▶ **Instructions to follow**:
Find the word "does" in the data below and copy each line that holds it.

▶ **Collected data entries**:
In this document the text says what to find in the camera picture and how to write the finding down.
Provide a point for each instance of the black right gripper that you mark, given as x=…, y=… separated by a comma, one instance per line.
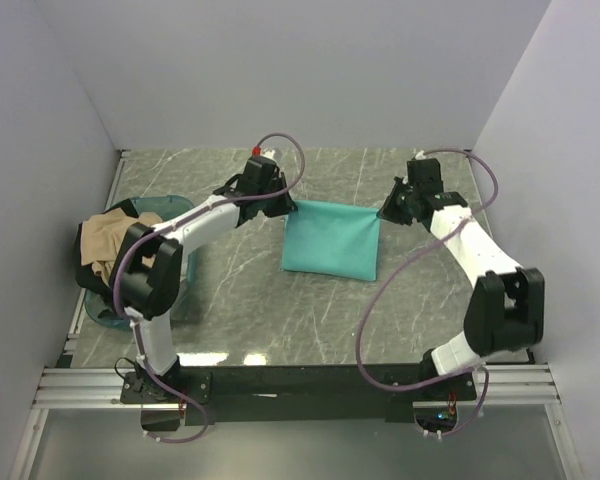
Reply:
x=389, y=210

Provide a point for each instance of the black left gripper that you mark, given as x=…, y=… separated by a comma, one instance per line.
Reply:
x=285, y=206

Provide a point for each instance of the teal t-shirt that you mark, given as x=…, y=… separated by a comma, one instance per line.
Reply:
x=332, y=239

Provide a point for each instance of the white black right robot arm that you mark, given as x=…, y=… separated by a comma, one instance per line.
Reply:
x=507, y=305

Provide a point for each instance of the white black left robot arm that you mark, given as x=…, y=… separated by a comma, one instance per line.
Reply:
x=156, y=359

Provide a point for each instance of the teal plastic laundry bin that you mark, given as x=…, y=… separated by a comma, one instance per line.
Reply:
x=159, y=269

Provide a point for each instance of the beige t-shirt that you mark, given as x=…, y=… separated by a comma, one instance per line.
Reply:
x=102, y=236

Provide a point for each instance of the black t-shirt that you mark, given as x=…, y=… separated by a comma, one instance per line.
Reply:
x=84, y=275

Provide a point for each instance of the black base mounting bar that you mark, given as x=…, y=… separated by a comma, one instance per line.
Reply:
x=280, y=393

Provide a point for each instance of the aluminium frame rail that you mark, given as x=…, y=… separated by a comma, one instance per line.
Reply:
x=496, y=385

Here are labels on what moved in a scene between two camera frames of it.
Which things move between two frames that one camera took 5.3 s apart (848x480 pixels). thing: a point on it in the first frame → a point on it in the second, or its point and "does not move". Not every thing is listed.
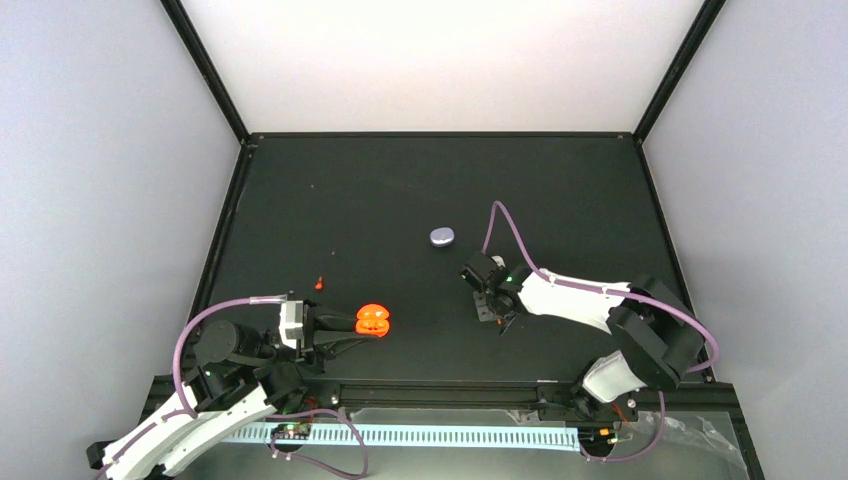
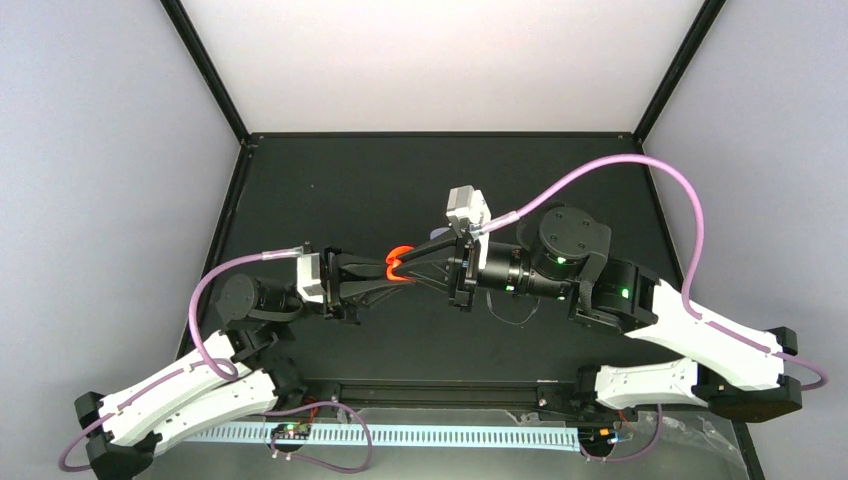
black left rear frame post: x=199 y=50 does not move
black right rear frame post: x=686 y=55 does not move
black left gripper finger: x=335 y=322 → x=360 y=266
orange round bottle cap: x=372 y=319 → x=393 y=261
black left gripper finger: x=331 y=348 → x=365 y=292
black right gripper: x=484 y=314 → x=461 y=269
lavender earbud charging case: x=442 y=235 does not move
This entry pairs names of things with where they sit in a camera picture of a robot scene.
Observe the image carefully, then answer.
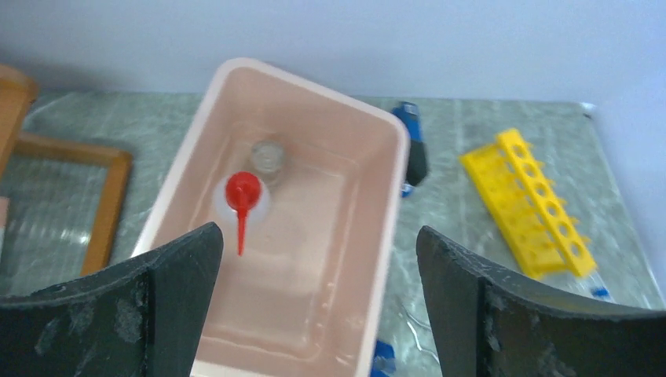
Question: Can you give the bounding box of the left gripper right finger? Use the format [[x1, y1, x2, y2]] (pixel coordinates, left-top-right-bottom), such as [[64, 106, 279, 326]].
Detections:
[[415, 226, 665, 376]]

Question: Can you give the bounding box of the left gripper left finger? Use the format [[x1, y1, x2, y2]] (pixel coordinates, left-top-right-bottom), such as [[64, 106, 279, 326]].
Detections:
[[1, 222, 224, 376]]

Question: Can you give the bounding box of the yellow test tube rack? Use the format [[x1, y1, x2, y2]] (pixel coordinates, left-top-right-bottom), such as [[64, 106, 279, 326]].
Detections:
[[460, 129, 597, 280]]

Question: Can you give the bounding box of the wooden drying rack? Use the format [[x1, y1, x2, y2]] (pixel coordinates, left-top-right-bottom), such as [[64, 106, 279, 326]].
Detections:
[[1, 65, 133, 276]]

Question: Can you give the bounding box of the red cap wash bottle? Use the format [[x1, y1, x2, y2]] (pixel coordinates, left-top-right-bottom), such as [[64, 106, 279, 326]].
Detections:
[[212, 170, 271, 256]]

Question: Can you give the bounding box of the pink plastic bin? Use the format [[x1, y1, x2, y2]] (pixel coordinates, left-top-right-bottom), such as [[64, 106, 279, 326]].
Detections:
[[134, 58, 410, 376]]

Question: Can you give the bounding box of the blue stapler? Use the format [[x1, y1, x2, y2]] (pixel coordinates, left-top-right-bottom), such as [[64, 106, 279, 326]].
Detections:
[[392, 101, 429, 198]]

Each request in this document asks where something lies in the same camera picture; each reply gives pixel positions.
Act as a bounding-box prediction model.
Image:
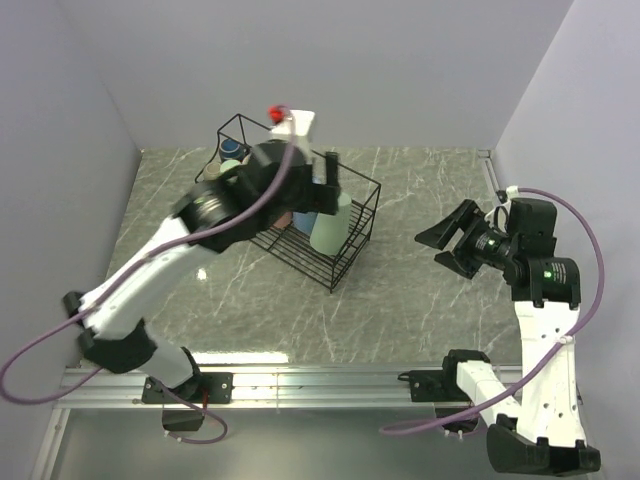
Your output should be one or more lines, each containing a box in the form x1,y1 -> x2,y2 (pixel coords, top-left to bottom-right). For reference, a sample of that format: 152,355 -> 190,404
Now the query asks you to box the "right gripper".
414,198 -> 520,279

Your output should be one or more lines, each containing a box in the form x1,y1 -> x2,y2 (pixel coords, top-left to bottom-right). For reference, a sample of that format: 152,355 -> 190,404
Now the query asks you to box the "blue plastic tumbler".
292,212 -> 318,236

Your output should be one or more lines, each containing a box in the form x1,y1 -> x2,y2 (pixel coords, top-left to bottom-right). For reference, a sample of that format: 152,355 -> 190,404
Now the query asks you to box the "salmon pink plastic tumbler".
273,212 -> 292,229

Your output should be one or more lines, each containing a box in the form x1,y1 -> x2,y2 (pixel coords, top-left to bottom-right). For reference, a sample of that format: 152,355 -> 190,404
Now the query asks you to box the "green tumbler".
309,192 -> 352,256
219,159 -> 242,175

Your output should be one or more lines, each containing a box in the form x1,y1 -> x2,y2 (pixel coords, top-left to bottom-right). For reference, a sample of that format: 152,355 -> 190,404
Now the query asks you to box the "dark blue glazed mug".
218,138 -> 246,162

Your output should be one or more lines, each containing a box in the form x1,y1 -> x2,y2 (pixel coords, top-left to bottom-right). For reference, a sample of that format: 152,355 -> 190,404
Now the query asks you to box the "beige ceramic mug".
202,162 -> 221,181

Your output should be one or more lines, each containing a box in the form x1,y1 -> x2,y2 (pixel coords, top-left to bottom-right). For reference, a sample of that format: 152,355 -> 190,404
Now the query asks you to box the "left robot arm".
63,140 -> 341,402

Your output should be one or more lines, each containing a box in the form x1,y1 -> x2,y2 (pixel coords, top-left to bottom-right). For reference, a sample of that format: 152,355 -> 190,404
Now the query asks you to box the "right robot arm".
415,198 -> 601,477

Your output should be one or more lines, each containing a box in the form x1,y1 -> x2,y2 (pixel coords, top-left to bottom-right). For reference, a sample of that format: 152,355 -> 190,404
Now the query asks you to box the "black wire dish rack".
194,114 -> 382,295

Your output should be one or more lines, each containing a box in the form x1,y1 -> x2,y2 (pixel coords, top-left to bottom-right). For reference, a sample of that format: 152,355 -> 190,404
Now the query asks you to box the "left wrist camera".
268,105 -> 316,151

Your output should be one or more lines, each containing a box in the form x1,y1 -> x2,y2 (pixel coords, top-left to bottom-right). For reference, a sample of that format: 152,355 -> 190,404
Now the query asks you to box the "aluminium side rail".
476,149 -> 501,198

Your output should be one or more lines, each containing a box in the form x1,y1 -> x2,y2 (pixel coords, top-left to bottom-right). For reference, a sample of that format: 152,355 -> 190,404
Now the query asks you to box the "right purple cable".
378,186 -> 607,437

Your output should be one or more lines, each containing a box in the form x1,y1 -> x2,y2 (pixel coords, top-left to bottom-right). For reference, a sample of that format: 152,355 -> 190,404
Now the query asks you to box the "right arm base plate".
397,369 -> 451,403

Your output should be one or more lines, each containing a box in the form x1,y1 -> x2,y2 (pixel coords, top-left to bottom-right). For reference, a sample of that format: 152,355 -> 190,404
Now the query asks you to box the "aluminium mounting rail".
54,364 -> 524,407

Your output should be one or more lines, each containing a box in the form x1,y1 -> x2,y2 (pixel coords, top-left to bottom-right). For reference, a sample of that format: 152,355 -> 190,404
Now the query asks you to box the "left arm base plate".
141,372 -> 234,405

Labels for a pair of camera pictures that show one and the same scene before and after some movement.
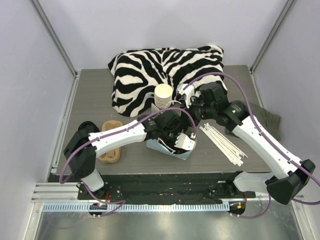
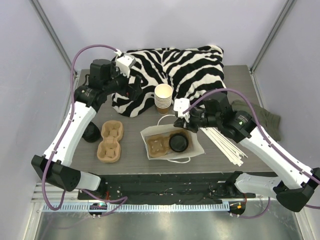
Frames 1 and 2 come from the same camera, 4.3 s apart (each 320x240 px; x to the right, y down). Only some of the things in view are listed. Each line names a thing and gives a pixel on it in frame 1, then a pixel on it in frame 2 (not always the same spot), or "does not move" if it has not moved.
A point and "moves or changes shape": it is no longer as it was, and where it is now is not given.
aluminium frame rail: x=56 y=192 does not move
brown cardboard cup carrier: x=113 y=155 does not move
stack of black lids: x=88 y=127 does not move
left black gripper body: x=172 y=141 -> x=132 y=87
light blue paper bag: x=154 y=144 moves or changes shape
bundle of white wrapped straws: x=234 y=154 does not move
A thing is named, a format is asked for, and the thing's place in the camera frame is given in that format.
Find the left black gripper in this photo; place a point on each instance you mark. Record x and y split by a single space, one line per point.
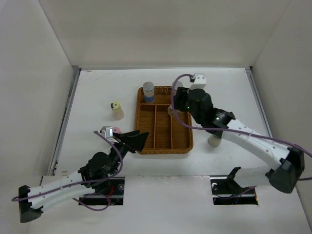
132 141

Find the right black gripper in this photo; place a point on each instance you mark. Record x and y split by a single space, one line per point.
181 94

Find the pink cap shaker bottle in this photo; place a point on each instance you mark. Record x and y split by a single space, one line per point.
116 130

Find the yellow cap shaker bottle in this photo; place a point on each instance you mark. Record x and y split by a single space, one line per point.
117 111

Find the clear lid black grinder jar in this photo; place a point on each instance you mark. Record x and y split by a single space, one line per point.
215 140

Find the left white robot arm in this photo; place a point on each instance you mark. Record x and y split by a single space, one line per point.
93 178

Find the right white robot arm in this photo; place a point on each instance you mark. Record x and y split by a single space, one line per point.
284 162

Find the brown wicker divided tray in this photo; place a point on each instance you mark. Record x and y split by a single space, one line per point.
166 134

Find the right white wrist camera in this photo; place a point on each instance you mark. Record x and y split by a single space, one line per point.
198 81

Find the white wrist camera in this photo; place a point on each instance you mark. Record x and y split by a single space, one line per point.
198 81
107 132

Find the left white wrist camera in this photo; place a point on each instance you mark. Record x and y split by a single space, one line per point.
107 132

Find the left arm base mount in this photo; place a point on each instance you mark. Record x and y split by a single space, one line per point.
114 192

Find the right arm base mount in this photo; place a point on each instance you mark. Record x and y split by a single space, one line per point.
225 191

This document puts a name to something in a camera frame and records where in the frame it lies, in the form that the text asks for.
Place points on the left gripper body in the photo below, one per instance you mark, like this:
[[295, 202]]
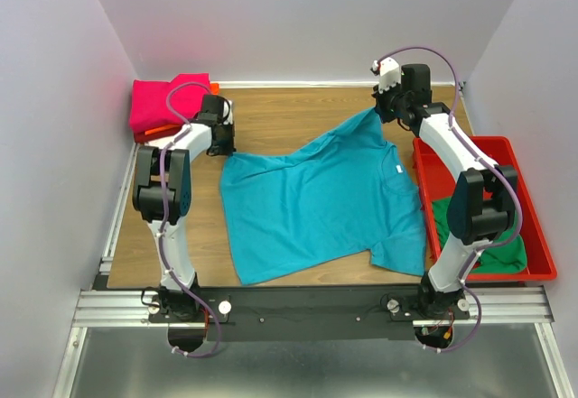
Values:
[[226, 144]]

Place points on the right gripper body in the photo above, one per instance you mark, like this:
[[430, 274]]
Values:
[[389, 104]]

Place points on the teal t shirt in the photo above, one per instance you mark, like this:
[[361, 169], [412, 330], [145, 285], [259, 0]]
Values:
[[342, 193]]

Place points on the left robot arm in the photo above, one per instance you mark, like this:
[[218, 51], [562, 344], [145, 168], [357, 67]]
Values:
[[162, 194]]

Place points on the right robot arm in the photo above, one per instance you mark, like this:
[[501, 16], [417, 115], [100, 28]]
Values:
[[484, 201]]

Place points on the orange folded t shirt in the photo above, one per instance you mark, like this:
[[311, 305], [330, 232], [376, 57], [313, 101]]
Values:
[[215, 86]]

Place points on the white folded t shirt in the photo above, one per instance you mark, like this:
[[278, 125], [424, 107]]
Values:
[[160, 143]]

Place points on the pink folded t shirt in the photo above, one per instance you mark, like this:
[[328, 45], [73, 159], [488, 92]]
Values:
[[148, 106]]

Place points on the green t shirt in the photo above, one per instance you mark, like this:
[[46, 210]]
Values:
[[507, 259]]

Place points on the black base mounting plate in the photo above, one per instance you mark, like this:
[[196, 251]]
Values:
[[204, 317]]

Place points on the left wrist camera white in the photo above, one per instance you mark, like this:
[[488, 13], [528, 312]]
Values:
[[227, 114]]

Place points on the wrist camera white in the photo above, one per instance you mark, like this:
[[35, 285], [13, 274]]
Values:
[[227, 114], [389, 73]]

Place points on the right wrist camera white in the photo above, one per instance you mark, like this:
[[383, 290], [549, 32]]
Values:
[[389, 73]]

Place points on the aluminium frame rail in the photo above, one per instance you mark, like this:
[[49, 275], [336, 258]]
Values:
[[121, 309]]

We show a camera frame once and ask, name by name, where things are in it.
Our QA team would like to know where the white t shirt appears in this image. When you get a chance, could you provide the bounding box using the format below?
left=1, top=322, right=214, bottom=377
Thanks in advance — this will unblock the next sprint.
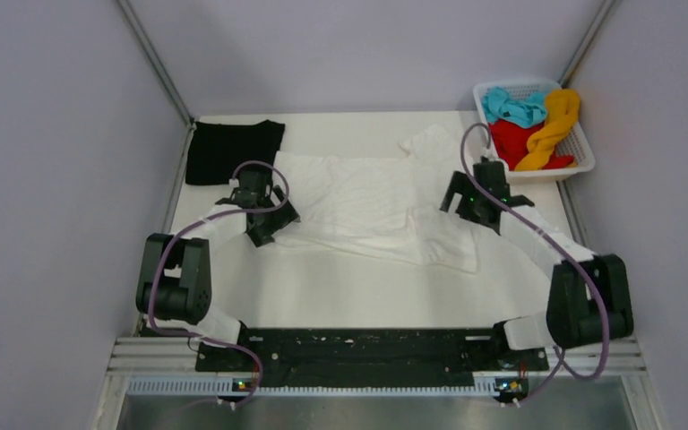
left=275, top=125, right=477, bottom=273

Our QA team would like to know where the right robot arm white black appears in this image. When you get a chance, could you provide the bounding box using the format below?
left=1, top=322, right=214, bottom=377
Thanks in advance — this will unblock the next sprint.
left=440, top=160, right=634, bottom=369

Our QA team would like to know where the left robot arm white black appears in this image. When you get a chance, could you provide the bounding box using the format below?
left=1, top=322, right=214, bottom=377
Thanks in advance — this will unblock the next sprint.
left=135, top=160, right=300, bottom=374

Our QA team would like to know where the folded black t shirt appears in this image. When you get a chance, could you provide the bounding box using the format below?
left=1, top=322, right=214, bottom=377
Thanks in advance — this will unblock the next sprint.
left=185, top=120, right=286, bottom=186

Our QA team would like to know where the red t shirt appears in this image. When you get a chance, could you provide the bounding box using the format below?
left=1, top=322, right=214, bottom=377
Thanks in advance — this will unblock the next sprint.
left=489, top=119, right=576, bottom=169

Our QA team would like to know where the cyan t shirt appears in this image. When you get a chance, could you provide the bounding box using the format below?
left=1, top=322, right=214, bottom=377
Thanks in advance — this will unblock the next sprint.
left=481, top=87, right=548, bottom=129

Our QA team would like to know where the white plastic basket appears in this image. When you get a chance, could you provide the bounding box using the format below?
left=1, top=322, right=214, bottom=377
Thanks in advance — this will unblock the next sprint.
left=473, top=78, right=595, bottom=184

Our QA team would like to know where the yellow t shirt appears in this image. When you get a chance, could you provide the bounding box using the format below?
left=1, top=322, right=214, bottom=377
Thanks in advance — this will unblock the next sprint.
left=514, top=89, right=581, bottom=172

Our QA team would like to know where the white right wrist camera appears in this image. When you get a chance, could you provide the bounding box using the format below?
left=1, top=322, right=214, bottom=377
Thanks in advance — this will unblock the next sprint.
left=480, top=149, right=499, bottom=162

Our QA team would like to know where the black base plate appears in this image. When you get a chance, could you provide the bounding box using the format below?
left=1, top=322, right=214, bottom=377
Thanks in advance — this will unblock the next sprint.
left=195, top=328, right=549, bottom=389

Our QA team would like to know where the aluminium front rail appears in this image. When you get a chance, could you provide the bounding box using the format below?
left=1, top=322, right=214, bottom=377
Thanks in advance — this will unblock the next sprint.
left=92, top=337, right=667, bottom=429

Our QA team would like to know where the left aluminium corner post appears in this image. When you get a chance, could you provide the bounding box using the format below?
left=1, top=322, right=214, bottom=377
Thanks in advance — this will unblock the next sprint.
left=114, top=0, right=194, bottom=125

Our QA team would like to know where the aluminium corner post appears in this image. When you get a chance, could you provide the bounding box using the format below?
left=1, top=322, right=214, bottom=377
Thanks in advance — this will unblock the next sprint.
left=558, top=0, right=623, bottom=88
left=114, top=0, right=194, bottom=125

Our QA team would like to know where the right aluminium corner post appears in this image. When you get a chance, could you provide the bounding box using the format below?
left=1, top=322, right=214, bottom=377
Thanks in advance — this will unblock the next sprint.
left=558, top=0, right=623, bottom=88

▶ **Answer to this task**:
Which things move between two frames that one camera took 5.3 s apart (848x480 pixels). thing: a point on it in the first frame → a point on it in the second, or its point and "does not move". Not every thing is listed.
black left rear frame post: x=199 y=50 does not move
black right rear frame post: x=686 y=55 does not move
lavender earbud charging case: x=442 y=235 does not move
Frames 1 and 2 come from the same camera, 4.3 s apart (each 320x240 px; x to the right, y down). Only some of the things in view are listed. Each line names a thing and gives a pixel on it in frame 1, then a pixel on it in frame 2 (not always the same spot), or "does not move" if it has not moved.
aluminium frame rail: x=56 y=192 does not move
brown cardboard cup carrier: x=113 y=155 does not move
stack of black lids: x=88 y=127 does not move
bundle of white wrapped straws: x=234 y=154 does not move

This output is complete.